08:42C'est le cas de Gims et d'autres, Maroc, Sénégal, Côte d'Ivoire, Bénin, Guinée
08:45et bien sûr RDC pour le cas de Gims.
08:48Qu'est-ce qu'ils ont trouvé là-bas qu'ils n'ont pas ici ?
08:52Vous dites dans le livre qu'ils fuient une sorte de racisme systémique ici en France.
08:56– Oui, je pense qu'une partie d'entre eux considère que la France
08:59n'a pas tenu ses promesses vis-à-vis de la jeunesse des quartiers populaires.

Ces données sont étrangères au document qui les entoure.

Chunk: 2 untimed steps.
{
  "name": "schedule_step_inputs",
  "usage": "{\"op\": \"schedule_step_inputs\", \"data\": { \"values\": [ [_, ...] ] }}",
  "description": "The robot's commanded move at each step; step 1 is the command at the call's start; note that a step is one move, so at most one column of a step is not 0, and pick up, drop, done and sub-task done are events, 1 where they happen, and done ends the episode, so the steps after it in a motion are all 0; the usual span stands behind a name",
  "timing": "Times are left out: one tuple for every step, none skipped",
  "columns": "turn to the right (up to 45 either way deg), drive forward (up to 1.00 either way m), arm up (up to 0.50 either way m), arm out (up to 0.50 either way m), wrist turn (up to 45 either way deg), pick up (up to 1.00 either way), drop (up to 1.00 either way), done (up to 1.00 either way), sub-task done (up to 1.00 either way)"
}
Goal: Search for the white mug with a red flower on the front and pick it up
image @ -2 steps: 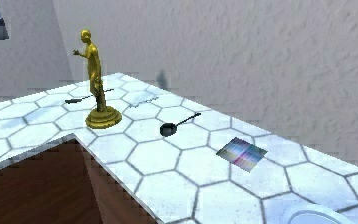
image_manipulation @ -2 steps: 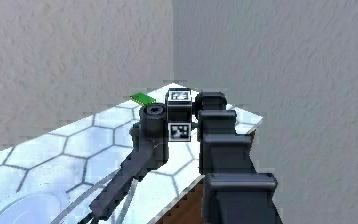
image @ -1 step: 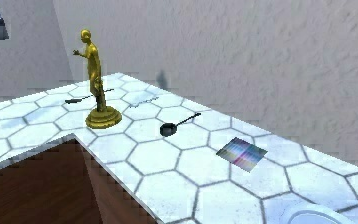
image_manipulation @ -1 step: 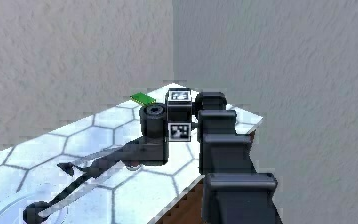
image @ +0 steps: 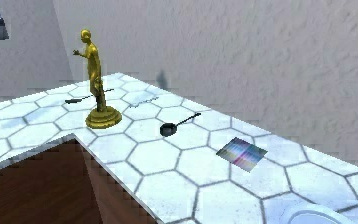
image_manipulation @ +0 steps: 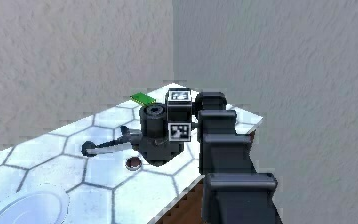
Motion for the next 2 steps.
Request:
{"op": "schedule_step_inputs", "data": {
  "values": [
    [0.0, 0.0, 0.0, 0.0, 33.0, 0.0, 0.0, 0.0, 0.0],
    [0.0, 0.0, -0.1, 0.0, 0.0, 0.0, 0.0, 0.0, 0.0]
  ]
}}
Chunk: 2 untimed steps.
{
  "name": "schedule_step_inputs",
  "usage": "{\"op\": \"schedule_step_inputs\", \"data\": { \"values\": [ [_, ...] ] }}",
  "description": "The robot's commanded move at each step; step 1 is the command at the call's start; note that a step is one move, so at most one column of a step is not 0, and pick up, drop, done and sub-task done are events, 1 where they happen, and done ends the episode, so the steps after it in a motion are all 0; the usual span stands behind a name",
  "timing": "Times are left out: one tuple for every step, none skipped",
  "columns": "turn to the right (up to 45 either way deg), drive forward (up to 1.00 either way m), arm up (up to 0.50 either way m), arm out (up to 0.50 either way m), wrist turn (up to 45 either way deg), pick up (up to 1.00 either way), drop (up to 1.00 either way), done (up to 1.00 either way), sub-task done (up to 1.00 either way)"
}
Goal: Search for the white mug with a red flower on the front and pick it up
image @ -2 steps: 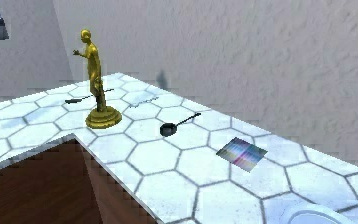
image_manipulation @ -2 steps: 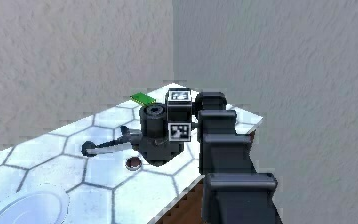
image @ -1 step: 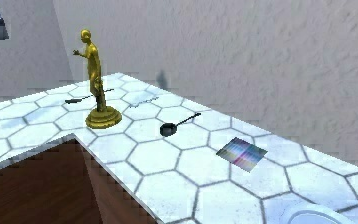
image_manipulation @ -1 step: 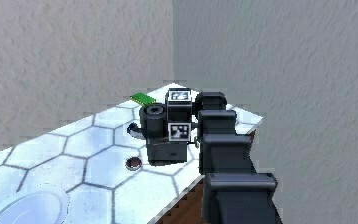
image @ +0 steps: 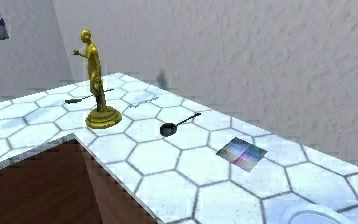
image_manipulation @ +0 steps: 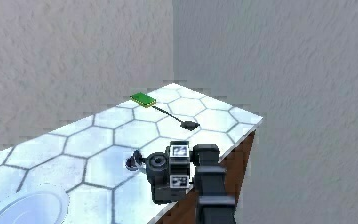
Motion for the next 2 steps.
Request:
{"op": "schedule_step_inputs", "data": {
  "values": [
    [0.0, 0.0, 0.0, 0.0, 0.0, 1.0, 0.0, 0.0, 0.0],
    [0.0, 0.0, 0.1, 0.0, 0.0, 0.0, 0.0, 0.0, 0.0]
  ]
}}
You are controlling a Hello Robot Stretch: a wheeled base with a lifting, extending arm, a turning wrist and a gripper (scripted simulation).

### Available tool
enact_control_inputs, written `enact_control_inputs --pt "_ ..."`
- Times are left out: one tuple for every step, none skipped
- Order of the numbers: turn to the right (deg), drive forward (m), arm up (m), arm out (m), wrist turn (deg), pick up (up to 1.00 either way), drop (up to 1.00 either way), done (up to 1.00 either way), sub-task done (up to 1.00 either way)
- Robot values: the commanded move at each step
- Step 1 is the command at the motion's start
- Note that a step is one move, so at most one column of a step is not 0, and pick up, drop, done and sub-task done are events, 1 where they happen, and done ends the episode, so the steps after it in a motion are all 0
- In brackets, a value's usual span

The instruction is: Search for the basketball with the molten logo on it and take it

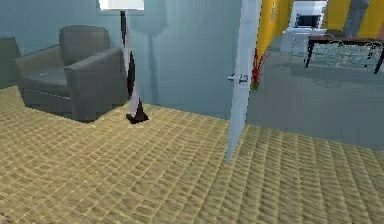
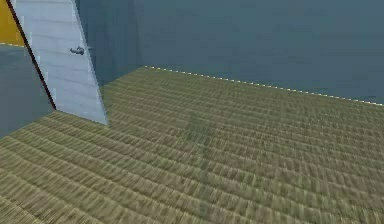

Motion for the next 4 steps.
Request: enact_control_inputs --pt "0.0 0.4 0.0 0.0 0.0 0.0 0.0 0.0 0.0" --pt "-45.0 0.0 0.0 0.0 0.0 0.0 0.0 0.0 0.0" --pt "-18.0 0.0 0.0 0.0 0.0 0.0 0.0 0.0 0.0" --pt "0.0 1.0 0.0 0.0 0.0 0.0 0.0 0.0 0.0"
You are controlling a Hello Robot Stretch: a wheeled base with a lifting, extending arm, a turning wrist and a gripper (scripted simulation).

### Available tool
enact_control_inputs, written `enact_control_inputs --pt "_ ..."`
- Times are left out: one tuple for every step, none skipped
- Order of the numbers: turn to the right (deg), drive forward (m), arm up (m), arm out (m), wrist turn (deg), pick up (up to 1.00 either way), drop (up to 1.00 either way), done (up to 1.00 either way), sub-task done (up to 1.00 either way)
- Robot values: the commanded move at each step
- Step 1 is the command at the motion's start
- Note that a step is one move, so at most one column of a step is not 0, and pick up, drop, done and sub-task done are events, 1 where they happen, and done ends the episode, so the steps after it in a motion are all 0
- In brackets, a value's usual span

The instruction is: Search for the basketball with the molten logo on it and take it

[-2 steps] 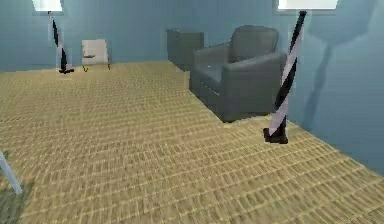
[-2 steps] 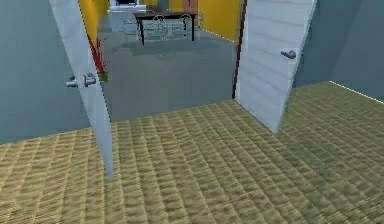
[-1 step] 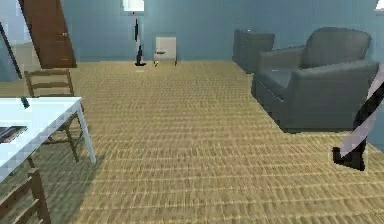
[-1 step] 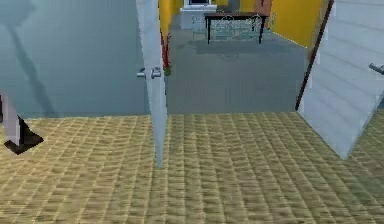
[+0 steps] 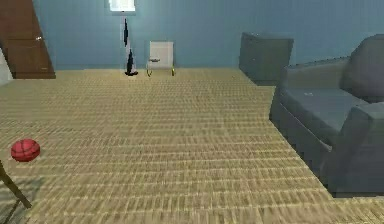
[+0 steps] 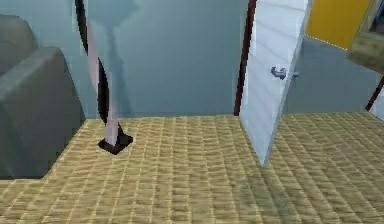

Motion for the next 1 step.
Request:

09:05Je pense que la génération des rappeurs d'avant a été déçue de promesses non tenues,
09:13notamment du Parti socialiste.
09:15Il y avait des rappeurs qui s'étaient engagés, qui faisaient des textes militants, des textes conscients.
09:19Et la génération qui est arrivée après, finalement, elle prend acte du fait que,
09:24pour eux, la France ne fera pas grand-chose et qu'il vaut mieux se tourner vers le sud global
09:31que vers une France jugée déclinante, parfois avec un esprit encore un peu post-colonial.
09:39Donc, ils sont à la fois dans une quête identitaire de retour aux sources en Afrique.
09:45Vous parliez de Gims en RDC.
09:48Et c'est aussi une quête de développement de réseaux, de développement commercial.
09:53– Oui, de développement économique.
09:54– Et d'une forme de diplomatie culturelle qui peuvent exercer du fait de leur grande renommée.
10:03Donc, c'est un ensemble.
10:04C'est à la fois une déception vis-à-vis de la manière dont la France les a aidés ou pas aidés
10:11et la nécessité de se tourner vers ce qu'ils considèrent être l'avenir,
10:16c'est-à-dire le sud, l'Afrique, le Congo pour Gims,
10:20le Maroc où il est établi, par exemple.
10:22– C'est tout un système qui est décortiqué dans ce livre.
10:26En fait, c'est les rouages de tout cet empire.
10:27Il n'y a pas que le trafic de drogue.
10:29C'est passionnant.
10:30Ça s'appelle donc l'Empire, enquête au cœur du rap français.
10:34C'est sorti aux éditions Flammarion.
10:36Et vous le signez donc Simon Piel aux côtés de Paul Deutschman et de Johan Tilwin.